Hace poco un amigo sacerdote me pidió orar por él, suele suceder que es al contrario, somos nosotros quienes les pedimos una oración o una bendición. Surge una pregunta: ¿qué tanto oramos por nuestros pastores? ¿Si ellos oran por nosotros, quiénes oran por ellos? Las escrituras nos dicen una gran verdad: Heriré al pastor y se dispersaran las ovejas Zc 13,7. Cuántas veces hemos oído de sacerdotes que han caído en la tentación de la carne y han decepcionado a su feligresía, cuántos hermanos que tenían su fe puesta en el padre de la parroquia han dejado de asistir a ella. Nosotros tenemos gran responsabilidad cuando suceden estas cosas porque es nuestro deber orar, cuidar y velar por nuestros sacerdotes.

San Pablo en su epístola a Timoteo dice: “Así que recomiendo, ante todo, que se hagan plegarias, oraciones, súplicas y acciones de gracias por todos, especialmente por los gobernantes y por todas las autoridades, para que tengamos paz y tranquilidad, y llevemos una vida piadosa y digna”. 1Tim 2, 1-2. El apóstol no se equivoca al hacer esta petición. Un sacerdote es una persona como tú o como yo, tiene problemas, enfermedades, necesidades, preguntas, dudas y muchas veces está solo, se cansa, tiene miedo, se  estresa, le faltan las fuerzas y está pedido por el demonio para hacerlo caer y por el caerá toda la feligresía. 

Orar por nuestros sacerdotes debe ser un hábito diario en la vida del cristiano, y de ahí debe movernos a la acción, hacerle una visita social, interesarnos por su salud, por su bienestar, hacerlos sentir que no están solos, que cuentan con nuestro apoyo, que nos interesa sus necesidades y si está en nuestra manos poderlas cubrir. Son tantas las cosas que se puede hacer, tantos detalles que podemos tener y así demostrar lo que Jesús pedía “ama a tu prójimo como a ti mismo” y qué más próximo que tú párroco.

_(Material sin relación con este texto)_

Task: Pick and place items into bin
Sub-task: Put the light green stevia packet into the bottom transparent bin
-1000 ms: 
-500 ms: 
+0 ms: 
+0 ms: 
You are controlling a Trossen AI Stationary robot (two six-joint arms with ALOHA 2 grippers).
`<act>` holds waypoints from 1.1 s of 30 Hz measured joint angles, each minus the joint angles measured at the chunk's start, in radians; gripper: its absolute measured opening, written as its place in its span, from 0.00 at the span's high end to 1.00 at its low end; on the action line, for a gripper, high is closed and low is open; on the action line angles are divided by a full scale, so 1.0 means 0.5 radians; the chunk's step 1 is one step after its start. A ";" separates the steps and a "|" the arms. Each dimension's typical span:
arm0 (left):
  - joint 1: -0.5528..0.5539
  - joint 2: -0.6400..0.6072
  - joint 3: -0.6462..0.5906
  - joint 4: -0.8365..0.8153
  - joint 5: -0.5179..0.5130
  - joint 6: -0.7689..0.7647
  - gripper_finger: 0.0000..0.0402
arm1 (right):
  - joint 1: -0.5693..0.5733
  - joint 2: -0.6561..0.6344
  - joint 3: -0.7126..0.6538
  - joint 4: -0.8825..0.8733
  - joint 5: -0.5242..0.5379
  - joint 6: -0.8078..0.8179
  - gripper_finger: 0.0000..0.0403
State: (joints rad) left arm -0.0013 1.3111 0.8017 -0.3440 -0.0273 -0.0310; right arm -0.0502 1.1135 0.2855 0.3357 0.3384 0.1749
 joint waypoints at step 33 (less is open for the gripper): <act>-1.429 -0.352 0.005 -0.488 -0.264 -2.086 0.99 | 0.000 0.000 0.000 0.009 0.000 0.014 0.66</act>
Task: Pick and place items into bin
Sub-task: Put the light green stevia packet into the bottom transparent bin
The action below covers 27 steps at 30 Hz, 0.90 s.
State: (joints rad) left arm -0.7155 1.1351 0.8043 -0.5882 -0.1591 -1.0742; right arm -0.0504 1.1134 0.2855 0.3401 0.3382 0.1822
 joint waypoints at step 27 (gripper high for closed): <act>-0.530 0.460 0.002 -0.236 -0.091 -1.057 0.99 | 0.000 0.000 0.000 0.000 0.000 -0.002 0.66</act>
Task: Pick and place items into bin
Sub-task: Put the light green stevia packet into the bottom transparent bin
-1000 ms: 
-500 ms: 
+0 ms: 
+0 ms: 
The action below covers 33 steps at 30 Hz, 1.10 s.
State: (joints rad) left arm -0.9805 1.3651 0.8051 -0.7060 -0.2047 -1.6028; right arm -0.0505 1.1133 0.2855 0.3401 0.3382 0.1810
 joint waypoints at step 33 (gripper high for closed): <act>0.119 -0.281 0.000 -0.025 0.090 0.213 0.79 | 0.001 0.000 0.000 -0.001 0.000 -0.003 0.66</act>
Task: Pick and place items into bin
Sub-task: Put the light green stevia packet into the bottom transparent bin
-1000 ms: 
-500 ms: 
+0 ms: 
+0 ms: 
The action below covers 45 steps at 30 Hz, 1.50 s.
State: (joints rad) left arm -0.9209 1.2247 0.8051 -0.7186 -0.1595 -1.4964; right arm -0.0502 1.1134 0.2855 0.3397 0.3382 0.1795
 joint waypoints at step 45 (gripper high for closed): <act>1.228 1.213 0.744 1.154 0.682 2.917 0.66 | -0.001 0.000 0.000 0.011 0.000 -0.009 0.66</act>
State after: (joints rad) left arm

Seguir a Cristo exige sacrificios, renuncias, radicalidad, conflictos. Es un ideal muy elevado y que el hombre por sí solo no podría mantenerse firme en este propósito, tanto así que amar más a la familia que a Dios no nos hace digno de ser sus discípulos. Ante tanta radicalidad Cristo promete una recompensa celestial, y no solo para sus  apóstoles sino también para quienes los ayuden. «Y todo aquel que dé de beber tan solo un vaso de agua fresca a uno de estos pequeños, por ser discípulo, os aseguro que no perderá su recompensa.» Mt 10,42. Si quieres un pedacito del cielo: ora, ayuda, reconforta, consuela al sacerdote de tu diócesis o parroquia.